Lorsqu'un corps est exposé trop longtemps à une chaleur ardente, il brûle. La plupart du temps, on répertorie la gravité de ces blessures en les classant par degrés. Ainsi, une brûlure au premier degré occasionne une rougeur sensible tandis que celle au second degré atteint plus gravement l'épiderme et forme des cloques. La brûlure au troisième degré, quant à elle, est plus difficile à soigner et peut même causer la mort.
La destruction des terminaisons nerveuses de la peau fait que ce dernier type de blessure n'est pas vraiment douloureux après coup, bien que terriblement dévastateur. On évalue également la gravité d'une brûlure par le pourcentage de dégâts qu'elle occasionne à l'épiderme.
On ne sait si les Anciens étaient dotés d'un quelconque système de lutte contre les incendies, même si leurs sociétés étaient souvent constituées de hiérarchies religieuses et politiques assez importantes. En fait, on peut supposer que, puisqu'ils possédaient peu de biens, les gens d'alors se contentaient de reconstruire ou de quitter les lieux lors d'incendies. Dans l'Antiquité, des veilleurs étaient postés près des ponts ou patrouillaient la ville, afin de prévenir tout feu qui pouvait se déclencher.
On munissait également les maisons de grosses cloches, que l'on faisait résonner en cas d'urgence. À l'époque, le service d'extinction était cependant très lent et peu efficace, comme on peut s'en douter...
Le grand incendie de Rome, qui s'est produit en l'an 64, a véritablement marqué l'histoire par son ampleur et son dénouement tragique. La célèbre ville était, à cette époque, très vulnérable au feu en raison du rapprochement des maisons et des matériaux combustibles dont les bâtiments étaient construits. On ignore ce qui provoqua le terrible incendie qui transforma Rome en un véritable brasier pendant neuf jours complets et détruisit tout sur son passage dans un large rayon. On accusa d'abord l'empereur Néron du méfait, connaissant déjà son caractère plutôt tyrannique.
Mais celui-ci s'empressa aussitôt de pointer du doigt les chrétiens, qui furent dès lors persécutés et mis à mort à outrance. Encore aujourd'hui, le mystère reste entier quant aux véritables incendiaires de Rome.

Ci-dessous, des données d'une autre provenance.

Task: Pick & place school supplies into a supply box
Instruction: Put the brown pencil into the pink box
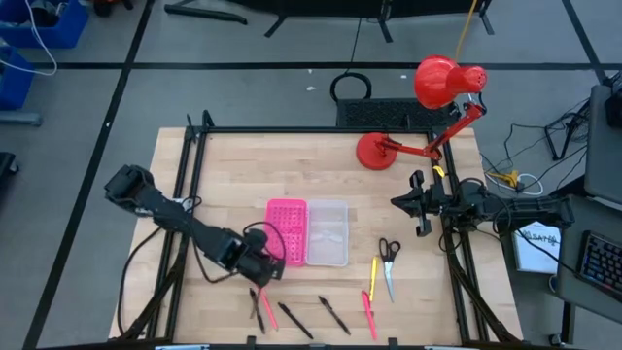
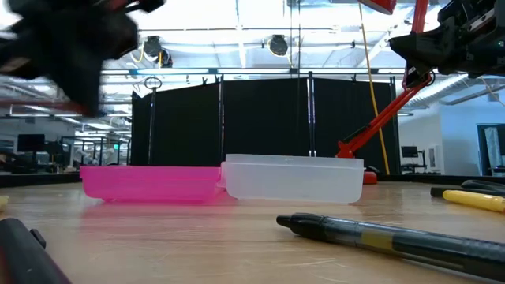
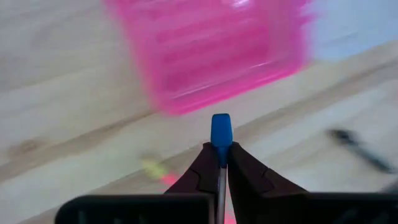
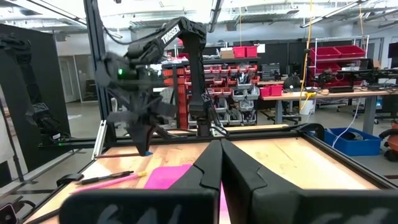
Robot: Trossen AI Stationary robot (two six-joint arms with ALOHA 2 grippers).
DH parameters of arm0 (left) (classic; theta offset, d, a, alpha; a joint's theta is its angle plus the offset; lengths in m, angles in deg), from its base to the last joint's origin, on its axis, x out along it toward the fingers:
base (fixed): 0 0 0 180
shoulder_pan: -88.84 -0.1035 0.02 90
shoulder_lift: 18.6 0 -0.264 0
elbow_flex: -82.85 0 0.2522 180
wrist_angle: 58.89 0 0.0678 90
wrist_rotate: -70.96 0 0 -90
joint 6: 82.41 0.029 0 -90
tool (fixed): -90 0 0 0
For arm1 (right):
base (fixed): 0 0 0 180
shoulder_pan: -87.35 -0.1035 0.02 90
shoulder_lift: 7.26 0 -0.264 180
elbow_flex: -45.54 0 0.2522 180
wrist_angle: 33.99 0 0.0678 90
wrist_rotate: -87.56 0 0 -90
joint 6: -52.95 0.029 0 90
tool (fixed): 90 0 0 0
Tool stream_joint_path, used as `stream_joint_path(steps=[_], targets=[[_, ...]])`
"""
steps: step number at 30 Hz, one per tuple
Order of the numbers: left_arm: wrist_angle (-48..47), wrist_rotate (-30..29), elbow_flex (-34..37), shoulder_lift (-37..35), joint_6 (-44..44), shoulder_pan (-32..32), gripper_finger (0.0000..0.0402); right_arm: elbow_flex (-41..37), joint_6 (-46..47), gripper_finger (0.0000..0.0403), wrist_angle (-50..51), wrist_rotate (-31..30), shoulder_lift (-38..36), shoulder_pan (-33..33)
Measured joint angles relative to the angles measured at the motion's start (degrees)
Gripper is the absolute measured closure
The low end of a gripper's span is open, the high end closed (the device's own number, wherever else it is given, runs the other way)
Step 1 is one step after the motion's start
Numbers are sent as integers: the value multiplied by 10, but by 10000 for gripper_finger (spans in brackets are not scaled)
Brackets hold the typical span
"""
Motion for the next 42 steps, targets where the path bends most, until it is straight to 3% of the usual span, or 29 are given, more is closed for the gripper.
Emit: stream_joint_path(steps=[11, 21, 30, 42], targets=[[34, 12, -144, 40, 199, -145, 386, 0, 0, 403, 0, 0, 0, 0], [92, 90, -279, 202, 365, -271, 383, 0, 0, 403, -3, 0, 1, 0], [82, 128, -290, 257, 362, -317, 381, 0, 0, 403, 0, 0, 2, 0], [19, 62, -289, 258, 309, -320, 381, 0, 0, 403, 0, 0, 2, 0]])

Contrairement à ce que l'on pourrait penser, les feux de forêt ne sont pas toujours une source de nuisance pour la nature. En effet, ceux-ci permettent plutôt à la biodiversité de se régénérer. Quand une forêt croît sans relâche pendant des années, elle est délaissée peu à peu par un grand nombre d'espèces qui n'arrivent plus à vivre dans l'environnement clos et sombre que forment les feuillages. À la suite d'un incendie, le paysage est transformé et peut accueillir un tout nouvel éventail d'animaux et de végétaux.
De plus, certaines espèces, comme le pin gris, ont absolument besoin du feu pour propager les graines nécessaires à leur reproduction. Ainsi, les feux de forêt, provoqués naturellement bien sûr, sont essentiels au renouvellement de l'écosystème.
La Semaine de la prévention des incendies tire son origine d'un triste événement survenu à Chicago, aux États-Unis, en octobre 1871. Cette année-là, un feu se déclencha dans une banlieue de la ville et se répandit rapidement, emporté par le vent, pour ravager des milliers d'hectares. Le bilan de l'incendie : environ 250 morts, 90 000 sans-abri et près de 18 000 bâtiments complètement détruits.
C'est en souvenir de cette tragédie que le gouvernement des États-Unis décida, en 1911, de consacrer une semaine à la prévention des incendies. Le Canada, par solidarité, fit de même officiellement à travers le pays en 1923.
En période de guerre, le feu peut devenir un allié redoutable pour quiconque désire faire un maximum de dégâts sur le territoire ennemi. Les bombes, les mines et les armes à feu font aujourd'hui partie de l'attirail militaire de base de la majorité des pays du monde. Pendant la Seconde Guerre mondiale, on utilisa d'innombrables milliers de tonnes de dispositifs explosifs pour combattre ou simplement effrayer le camp adverse. Ceux-ci ne laissèrent que désolation sur les régions touchées, tuant sans vergogne et dévastant tout autour de leurs cibles.
La ville de Dresde, en Allemagne, en fut un parfait exemple quand, en 1945, après une suite de bombardements intensifs, la ville que l'on comptait parmi les plus belles du monde fut transformée en un véritable champ de ruines.